Marilina Ross began her career as an actress in the 1960s and by 1975 was at her peak of popularity, thanks to her roles in Lautaro Murúa's acclaimed film La Raulito and the Alberto Migré-penned telenovela Piel naranja. The year before, she had made her debut as a recording artist with the album Estados de ánimo, fulfilling the "dream of her life". In 1976, a coup d'état installed the last civil-military dictatorship in Argentina, inaugurating a period of state terrorism known as the Dirty War. Due to her Peronist activism, Ross received death threats and was prohibited from continuing to work, so she had to leave the country at the height of her career. She went into exile in Spain, where she had several job offers due to the box office success of La Raulito. The estrangement from her loved ones and her country was very distressing for Ross, who defined the time in exile as the worst stage of her life.

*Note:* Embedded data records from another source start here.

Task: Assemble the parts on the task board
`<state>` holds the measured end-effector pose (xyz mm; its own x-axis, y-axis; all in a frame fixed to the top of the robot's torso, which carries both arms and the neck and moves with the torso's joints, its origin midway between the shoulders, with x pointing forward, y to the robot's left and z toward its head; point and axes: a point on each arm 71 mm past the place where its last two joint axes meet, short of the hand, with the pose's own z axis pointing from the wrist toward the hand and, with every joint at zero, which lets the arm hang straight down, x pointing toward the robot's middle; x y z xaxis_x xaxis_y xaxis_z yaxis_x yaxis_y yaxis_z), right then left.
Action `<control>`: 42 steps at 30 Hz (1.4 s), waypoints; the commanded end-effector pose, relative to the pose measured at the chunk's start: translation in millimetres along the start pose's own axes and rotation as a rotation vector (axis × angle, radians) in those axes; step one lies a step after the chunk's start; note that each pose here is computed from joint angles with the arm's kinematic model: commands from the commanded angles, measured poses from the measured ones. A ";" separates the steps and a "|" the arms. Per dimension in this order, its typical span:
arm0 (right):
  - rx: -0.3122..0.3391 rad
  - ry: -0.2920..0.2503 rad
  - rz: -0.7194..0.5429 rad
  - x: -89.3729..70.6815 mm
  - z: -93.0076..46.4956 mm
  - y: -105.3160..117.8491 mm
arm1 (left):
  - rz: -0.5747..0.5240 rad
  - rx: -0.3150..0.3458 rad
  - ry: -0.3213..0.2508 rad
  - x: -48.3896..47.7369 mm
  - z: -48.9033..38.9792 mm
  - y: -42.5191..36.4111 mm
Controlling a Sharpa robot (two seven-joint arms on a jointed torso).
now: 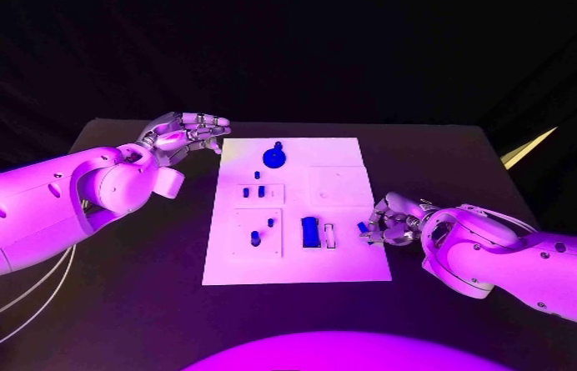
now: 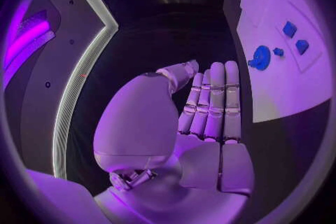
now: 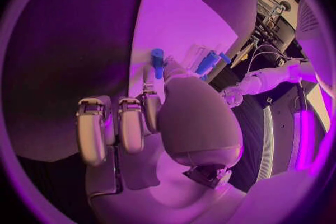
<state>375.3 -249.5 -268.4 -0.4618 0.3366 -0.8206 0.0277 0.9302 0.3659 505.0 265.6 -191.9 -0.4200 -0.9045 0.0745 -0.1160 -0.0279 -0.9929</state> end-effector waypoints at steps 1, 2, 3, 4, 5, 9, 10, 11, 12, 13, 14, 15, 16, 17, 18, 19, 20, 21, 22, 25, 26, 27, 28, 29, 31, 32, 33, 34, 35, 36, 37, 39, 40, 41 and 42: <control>0.009 0.022 -0.018 6.8 1.7 -1.0 | -0.003 0.000 0.007 2.1 0.6 -0.1; 0.010 0.025 -0.021 7.5 2.2 -0.9 | -0.003 0.000 0.007 2.1 0.6 -0.1; 0.012 0.027 -0.026 8.3 2.8 -0.8 | -0.003 -0.001 0.007 2.0 0.6 0.0; 0.014 0.028 -0.029 9.0 3.4 -0.7 | -0.003 -0.001 0.007 2.0 0.6 0.0; 0.015 0.029 -0.032 9.6 3.8 -0.7 | -0.003 -0.001 0.006 1.9 0.5 0.0; 0.017 0.029 -0.043 11.1 5.0 0.1 | -0.002 -0.002 0.005 1.4 0.4 0.1; 0.017 0.028 -0.045 11.3 5.1 0.4 | -0.002 -0.003 0.004 1.4 0.4 0.1; 0.016 0.027 -0.046 11.4 5.2 0.7 | -0.002 -0.003 0.004 1.3 0.4 0.2; 0.016 0.025 -0.046 11.5 5.1 1.1 | -0.002 -0.003 0.004 1.3 0.4 0.2; 0.015 0.023 -0.045 11.5 5.0 1.5 | -0.002 -0.003 0.004 1.2 0.4 0.2; 0.014 0.020 -0.042 11.5 4.6 2.1 | -0.002 -0.004 0.003 1.1 0.3 0.2; 0.013 0.017 -0.037 11.4 4.2 2.7 | -0.002 -0.004 0.003 1.0 0.3 0.3; 0.012 0.014 -0.031 11.4 3.5 3.4 | -0.002 -0.004 0.003 0.9 0.2 0.3; 0.011 0.013 -0.024 11.4 2.8 4.1 | -0.002 -0.005 0.003 0.8 0.1 0.3; 0.010 0.011 -0.014 11.4 1.9 4.9 | -0.002 -0.005 0.002 0.6 0.0 0.4; 0.009 0.011 -0.002 11.3 0.9 5.7 | -0.001 -0.006 0.002 0.5 0.0 0.4; 0.006 0.011 0.015 11.1 -0.6 7.3 | -0.001 -0.007 0.001 0.3 -0.1 0.4; 0.004 0.011 0.021 10.9 -1.2 8.2 | -0.001 -0.007 0.001 0.3 -0.1 0.5; -0.001 0.010 0.037 10.2 -2.8 10.6 | -0.001 -0.008 0.001 0.2 -0.2 0.5; -0.009 0.011 0.077 7.5 -5.7 16.1 | -0.001 -0.009 0.001 0.2 -0.2 0.6; -0.012 0.011 0.090 6.5 -6.4 17.8 | -0.001 -0.009 0.001 0.2 -0.2 0.6; -0.014 0.010 0.105 5.3 -7.2 20.0 | -0.001 -0.009 0.000 0.2 -0.2 0.6; -0.015 0.010 0.121 4.2 -8.0 22.2 | -0.001 -0.009 0.000 0.2 -0.2 0.6; -0.014 0.010 0.136 3.2 -8.6 24.2 | -0.001 -0.009 0.000 0.2 -0.2 0.6; -0.012 0.012 0.155 2.4 -9.1 26.6 | -0.001 -0.009 0.000 0.3 -0.2 0.6; -0.010 0.014 0.166 2.1 -9.2 28.0 | -0.001 -0.009 0.001 0.4 -0.2 0.6; -0.008 0.016 0.174 2.0 -9.1 28.9 | -0.001 -0.009 0.001 0.5 -0.1 0.6; -0.005 0.021 0.184 2.1 -9.0 30.2 | -0.001 -0.009 0.002 0.8 -0.1 0.6; -0.004 0.023 0.189 2.2 -9.0 30.8 | -0.001 -0.009 0.002 0.9 -0.1 0.6; -0.003 0.026 0.193 2.4 -8.9 31.3 | -0.001 -0.009 0.003 1.0 -0.1 0.6; 0.000 0.031 0.200 2.8 -8.7 32.3 | -0.001 -0.009 0.003 1.0 -0.1 0.6; 0.002 0.042 0.211 4.1 -8.1 34.5 | -0.002 -0.009 0.003 1.1 -0.1 0.6; 0.002 0.048 0.217 4.9 -7.6 35.9 | -0.002 -0.009 0.003 1.1 -0.2 0.6; 0.003 0.054 0.222 6.0 -7.1 37.5 | -0.002 -0.009 0.003 1.2 -0.2 0.6; 0.005 0.061 0.228 7.5 -6.4 39.7 | -0.002 -0.009 0.004 1.3 -0.2 0.6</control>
<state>367.8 -213.0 -256.5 -0.4899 0.5245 -0.6963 0.1356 0.8349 0.5335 504.6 266.2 -193.0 -0.4184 -0.9053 0.0738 -0.1261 -0.0225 -0.9918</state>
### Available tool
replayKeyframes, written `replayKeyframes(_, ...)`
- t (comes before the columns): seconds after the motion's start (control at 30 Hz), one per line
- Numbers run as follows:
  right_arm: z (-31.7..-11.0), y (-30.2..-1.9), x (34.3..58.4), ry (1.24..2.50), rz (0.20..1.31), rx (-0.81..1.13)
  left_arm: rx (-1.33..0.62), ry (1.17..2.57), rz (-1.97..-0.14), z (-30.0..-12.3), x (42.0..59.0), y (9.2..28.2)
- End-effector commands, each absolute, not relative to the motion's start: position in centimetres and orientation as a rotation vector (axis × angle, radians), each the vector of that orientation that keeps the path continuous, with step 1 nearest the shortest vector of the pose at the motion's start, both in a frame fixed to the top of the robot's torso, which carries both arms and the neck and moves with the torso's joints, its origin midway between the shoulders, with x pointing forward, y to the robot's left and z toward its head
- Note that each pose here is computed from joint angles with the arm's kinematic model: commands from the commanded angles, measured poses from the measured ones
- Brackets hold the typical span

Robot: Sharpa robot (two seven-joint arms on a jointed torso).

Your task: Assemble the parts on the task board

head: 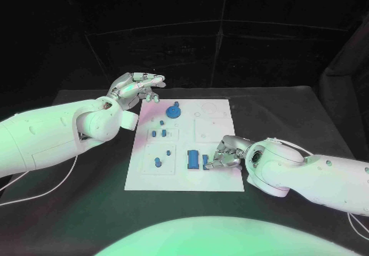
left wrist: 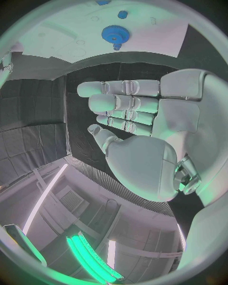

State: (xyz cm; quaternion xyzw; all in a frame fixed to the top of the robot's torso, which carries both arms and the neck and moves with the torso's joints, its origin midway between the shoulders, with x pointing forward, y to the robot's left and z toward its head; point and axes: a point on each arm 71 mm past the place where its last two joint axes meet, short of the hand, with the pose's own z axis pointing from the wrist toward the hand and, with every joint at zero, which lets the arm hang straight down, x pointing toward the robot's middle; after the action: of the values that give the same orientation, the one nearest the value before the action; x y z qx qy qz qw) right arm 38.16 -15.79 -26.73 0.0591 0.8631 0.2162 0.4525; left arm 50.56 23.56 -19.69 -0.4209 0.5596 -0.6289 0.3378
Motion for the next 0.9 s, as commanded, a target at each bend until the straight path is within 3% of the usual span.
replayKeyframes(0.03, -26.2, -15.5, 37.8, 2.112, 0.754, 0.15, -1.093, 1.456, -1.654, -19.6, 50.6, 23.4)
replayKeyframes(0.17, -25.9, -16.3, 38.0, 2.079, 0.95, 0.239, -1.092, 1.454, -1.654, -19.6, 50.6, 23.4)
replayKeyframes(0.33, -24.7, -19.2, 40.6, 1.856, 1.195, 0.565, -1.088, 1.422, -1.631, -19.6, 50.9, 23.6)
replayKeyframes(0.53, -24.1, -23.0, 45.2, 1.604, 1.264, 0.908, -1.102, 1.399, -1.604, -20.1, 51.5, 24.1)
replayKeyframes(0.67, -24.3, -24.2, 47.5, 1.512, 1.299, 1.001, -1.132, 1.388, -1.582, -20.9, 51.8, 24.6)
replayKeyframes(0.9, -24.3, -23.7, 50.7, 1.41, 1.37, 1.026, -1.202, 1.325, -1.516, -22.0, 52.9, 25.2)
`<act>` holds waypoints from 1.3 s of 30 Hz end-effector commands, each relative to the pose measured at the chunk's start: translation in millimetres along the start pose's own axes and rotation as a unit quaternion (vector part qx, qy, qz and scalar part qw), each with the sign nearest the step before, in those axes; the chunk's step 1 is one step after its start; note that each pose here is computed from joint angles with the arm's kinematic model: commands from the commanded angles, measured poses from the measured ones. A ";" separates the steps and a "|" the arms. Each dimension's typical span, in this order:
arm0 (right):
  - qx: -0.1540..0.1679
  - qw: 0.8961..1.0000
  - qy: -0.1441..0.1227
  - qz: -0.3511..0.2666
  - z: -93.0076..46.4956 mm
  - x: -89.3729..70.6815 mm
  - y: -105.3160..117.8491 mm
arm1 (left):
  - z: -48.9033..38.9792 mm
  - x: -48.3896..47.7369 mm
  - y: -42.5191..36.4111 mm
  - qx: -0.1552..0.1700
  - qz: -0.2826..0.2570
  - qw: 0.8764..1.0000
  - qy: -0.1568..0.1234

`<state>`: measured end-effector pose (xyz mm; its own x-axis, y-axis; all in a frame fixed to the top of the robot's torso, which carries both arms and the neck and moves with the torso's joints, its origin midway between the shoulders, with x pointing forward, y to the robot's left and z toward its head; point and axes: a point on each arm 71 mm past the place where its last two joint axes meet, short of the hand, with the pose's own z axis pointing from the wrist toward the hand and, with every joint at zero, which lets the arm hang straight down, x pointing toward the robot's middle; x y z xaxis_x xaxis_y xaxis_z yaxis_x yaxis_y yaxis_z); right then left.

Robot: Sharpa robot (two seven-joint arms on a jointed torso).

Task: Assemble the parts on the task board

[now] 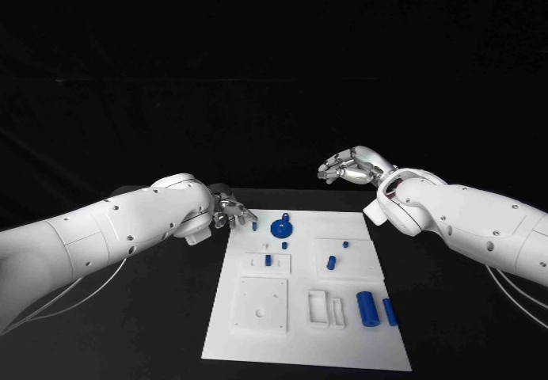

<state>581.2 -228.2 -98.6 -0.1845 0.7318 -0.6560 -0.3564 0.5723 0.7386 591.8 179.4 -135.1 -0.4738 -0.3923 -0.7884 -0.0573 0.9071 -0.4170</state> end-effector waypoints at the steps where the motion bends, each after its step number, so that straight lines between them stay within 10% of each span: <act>1: -0.005 1.000 0.004 0.003 -0.5 1.2 1.9 | 4.4 -1.6 -2.0 -0.004 0.022 1.000 0.013; 39: -0.011 1.000 0.008 0.005 -0.5 5.2 6.6 | 19.6 -0.8 -9.1 -0.003 0.010 0.999 0.031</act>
<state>577.9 -222.1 -97.6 -0.1977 0.7312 -0.6529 -0.3675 0.5622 0.7409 610.3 171.3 -138.4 -0.5114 -0.3634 -0.7787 -0.0657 0.9201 -0.3862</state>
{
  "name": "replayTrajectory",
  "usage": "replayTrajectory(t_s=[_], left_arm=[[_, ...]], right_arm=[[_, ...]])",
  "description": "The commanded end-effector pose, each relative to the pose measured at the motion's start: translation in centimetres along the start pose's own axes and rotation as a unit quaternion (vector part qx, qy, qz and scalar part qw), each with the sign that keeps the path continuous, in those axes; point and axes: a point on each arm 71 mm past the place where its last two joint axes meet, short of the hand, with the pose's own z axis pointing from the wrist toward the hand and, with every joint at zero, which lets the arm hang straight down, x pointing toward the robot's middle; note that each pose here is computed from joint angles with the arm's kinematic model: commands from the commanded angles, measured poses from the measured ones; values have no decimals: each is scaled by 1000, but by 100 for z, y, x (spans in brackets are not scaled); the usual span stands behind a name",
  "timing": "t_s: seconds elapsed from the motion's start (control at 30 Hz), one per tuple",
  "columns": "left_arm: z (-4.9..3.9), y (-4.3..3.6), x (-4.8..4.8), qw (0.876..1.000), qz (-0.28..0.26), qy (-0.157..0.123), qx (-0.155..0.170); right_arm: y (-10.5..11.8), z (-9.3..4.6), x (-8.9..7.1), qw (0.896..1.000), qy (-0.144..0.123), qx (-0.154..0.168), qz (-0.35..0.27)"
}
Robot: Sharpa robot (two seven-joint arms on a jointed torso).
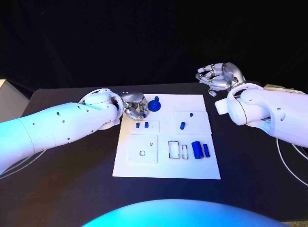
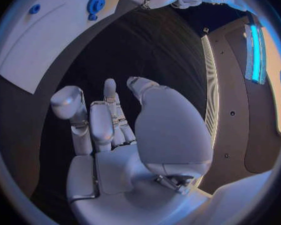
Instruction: Assemble the parts on the task board
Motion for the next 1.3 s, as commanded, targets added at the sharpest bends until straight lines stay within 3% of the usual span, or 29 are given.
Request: replayTrajectory(t_s=[0.03, 1.3], left_arm=[[5, -19, 48, 1000, -2, 16, 1], [-29, 39, 39, 1000, -3, 7, -9]], right_arm=[[13, -4, 14, 1000, 9, -9, -2], [1, -5, 0, 1000, 5, -10, -6]])
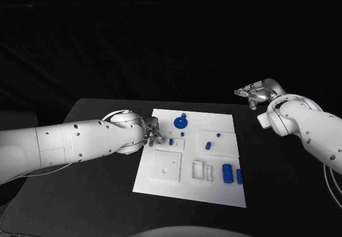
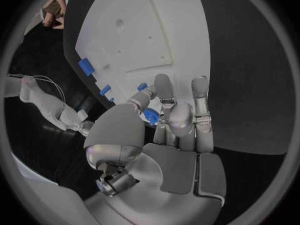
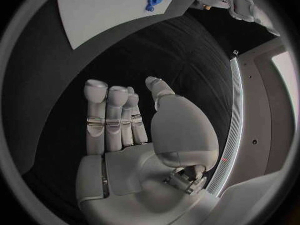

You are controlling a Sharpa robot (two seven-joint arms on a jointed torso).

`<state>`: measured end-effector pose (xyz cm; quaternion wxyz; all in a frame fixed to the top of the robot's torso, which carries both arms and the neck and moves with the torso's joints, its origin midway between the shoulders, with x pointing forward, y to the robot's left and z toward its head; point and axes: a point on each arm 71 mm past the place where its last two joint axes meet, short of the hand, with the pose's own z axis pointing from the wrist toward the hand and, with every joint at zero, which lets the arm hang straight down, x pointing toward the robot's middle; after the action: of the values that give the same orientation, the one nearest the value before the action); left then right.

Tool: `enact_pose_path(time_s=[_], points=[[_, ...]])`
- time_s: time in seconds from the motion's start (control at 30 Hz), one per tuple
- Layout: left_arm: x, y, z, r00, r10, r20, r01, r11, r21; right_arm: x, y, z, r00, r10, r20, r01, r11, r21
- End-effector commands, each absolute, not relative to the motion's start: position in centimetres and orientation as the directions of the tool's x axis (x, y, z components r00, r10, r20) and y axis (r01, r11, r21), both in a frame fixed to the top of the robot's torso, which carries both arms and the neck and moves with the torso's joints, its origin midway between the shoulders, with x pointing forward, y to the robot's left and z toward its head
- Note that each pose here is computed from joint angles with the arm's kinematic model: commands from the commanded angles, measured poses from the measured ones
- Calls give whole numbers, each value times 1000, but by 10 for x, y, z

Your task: Assemble the parts on the task board

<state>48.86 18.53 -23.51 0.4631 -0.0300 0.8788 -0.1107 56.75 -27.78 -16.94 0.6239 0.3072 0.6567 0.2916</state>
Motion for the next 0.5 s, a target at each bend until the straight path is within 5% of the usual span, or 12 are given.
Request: enact_pose_path(time_s=[0.03, 0.5], points=[[479, 192, -258, -661, -95, -744, 22, 989, -146, 567, -276, -170, -47, 766, -641, 31, 643, 765], [482, 186, -260, -678, -79, -730, 32, 990, -137, 567, -276, -170, -48, 766, -641, 31, 643, 765]])
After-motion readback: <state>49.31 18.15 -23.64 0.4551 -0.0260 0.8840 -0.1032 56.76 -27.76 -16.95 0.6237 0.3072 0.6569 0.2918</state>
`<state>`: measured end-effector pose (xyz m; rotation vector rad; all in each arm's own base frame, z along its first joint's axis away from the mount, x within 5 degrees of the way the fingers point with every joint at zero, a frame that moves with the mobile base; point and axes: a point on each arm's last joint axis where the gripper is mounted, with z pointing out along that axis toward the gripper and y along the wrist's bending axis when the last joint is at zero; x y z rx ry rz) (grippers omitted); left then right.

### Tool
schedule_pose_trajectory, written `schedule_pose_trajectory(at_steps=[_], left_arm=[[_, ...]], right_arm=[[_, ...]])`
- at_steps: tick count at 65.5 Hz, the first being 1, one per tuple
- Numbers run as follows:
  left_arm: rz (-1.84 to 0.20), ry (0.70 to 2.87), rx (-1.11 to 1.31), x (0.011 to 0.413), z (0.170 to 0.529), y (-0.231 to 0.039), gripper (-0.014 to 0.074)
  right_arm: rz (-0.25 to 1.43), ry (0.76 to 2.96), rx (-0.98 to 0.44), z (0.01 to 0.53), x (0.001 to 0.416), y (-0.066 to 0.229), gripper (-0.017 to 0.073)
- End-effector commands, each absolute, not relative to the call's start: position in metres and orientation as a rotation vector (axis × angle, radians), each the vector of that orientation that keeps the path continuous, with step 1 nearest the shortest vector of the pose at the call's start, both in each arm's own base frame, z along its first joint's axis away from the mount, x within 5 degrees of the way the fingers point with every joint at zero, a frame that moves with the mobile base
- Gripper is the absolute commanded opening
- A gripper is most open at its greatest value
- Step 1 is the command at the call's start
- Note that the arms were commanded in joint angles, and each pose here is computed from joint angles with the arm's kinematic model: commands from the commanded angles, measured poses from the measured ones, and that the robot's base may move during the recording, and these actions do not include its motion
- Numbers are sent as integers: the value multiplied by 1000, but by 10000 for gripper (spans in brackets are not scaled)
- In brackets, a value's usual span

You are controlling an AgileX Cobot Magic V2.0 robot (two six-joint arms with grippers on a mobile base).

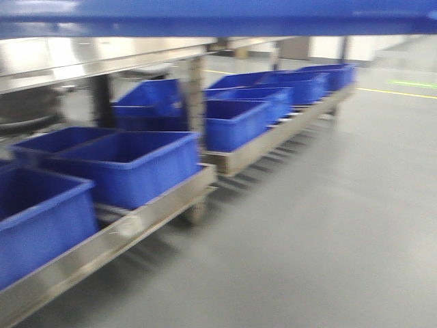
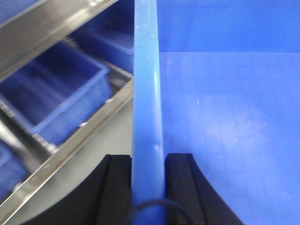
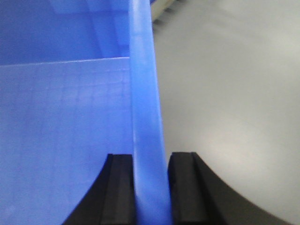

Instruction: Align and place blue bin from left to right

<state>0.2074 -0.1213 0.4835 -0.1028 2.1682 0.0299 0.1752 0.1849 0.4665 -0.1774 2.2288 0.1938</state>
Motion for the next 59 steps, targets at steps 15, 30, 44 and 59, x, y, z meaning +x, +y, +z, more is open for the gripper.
schedule_pose_trajectory(at_steps=[15, 30, 44, 59], left_arm=[[-83, 2101, -54, 206, 492, -131, -111], [-83, 2101, -54, 206, 492, -131, -111], [-83, 2101, -54, 206, 492, -131, -111], [-83, 2101, -54, 206, 492, -131, -111]], right_arm=[[329, 2096, -228, 481, 174, 193, -70], [329, 2096, -228, 481, 174, 193, -70], [329, 2096, -228, 481, 174, 193, -70], [329, 2096, -228, 481, 174, 193, -70]])
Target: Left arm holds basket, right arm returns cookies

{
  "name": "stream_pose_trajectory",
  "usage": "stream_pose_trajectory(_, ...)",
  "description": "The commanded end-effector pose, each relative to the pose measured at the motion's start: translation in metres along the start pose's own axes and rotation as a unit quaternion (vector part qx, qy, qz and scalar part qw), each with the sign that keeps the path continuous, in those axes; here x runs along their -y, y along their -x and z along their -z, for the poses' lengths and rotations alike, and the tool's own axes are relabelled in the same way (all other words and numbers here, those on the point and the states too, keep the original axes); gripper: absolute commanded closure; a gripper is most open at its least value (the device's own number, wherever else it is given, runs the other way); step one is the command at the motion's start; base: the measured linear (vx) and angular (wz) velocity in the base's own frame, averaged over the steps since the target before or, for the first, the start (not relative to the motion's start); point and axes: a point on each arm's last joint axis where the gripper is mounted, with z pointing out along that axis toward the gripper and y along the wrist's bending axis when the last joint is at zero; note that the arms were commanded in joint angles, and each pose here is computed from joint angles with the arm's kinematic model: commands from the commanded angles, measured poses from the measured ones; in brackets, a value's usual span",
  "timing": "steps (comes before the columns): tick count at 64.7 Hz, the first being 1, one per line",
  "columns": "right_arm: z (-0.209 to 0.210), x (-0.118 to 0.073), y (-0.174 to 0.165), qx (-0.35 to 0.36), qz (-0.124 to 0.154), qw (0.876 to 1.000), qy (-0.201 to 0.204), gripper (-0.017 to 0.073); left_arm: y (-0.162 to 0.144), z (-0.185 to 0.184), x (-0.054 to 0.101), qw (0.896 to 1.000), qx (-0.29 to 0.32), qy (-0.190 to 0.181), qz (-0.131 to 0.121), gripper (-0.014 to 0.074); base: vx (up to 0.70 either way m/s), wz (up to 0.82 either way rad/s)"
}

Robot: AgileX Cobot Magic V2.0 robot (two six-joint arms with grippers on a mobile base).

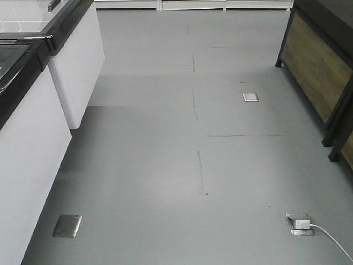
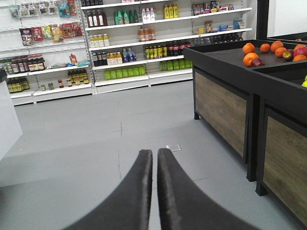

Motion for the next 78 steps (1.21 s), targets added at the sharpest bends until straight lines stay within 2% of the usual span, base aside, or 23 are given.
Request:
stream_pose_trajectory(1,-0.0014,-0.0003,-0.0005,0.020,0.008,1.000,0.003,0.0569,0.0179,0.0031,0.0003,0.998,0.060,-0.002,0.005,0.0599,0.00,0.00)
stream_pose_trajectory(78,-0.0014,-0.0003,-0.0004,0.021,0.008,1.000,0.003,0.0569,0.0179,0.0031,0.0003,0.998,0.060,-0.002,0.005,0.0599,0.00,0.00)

In July 1980, Ross' friend and fellow actor Luis Politti died, who was also exiled in Madrid. According to her, he died of sadness, and she felt that she would be the next to die if she did not return to Argentina. Ross composed "Puerto Pollensa" just before returning to her home country, referring to a love affair she had in the town of the same name located north of Mallorca, in the Balearic Islands. She recorded it with her guitar on a cassette tape and gave it to her significant other, intended to be a personal gift and a "snapshot" of the moment they lived together. The recipient of the song is rumored to be the feminist writer Susana Torres Molina. Ross has said that the new love she found in Puerto Pollensa made her "climb out of the hole", and led her to return to Argentina, despite the fact that the dictatorship that had threatened her was still in power.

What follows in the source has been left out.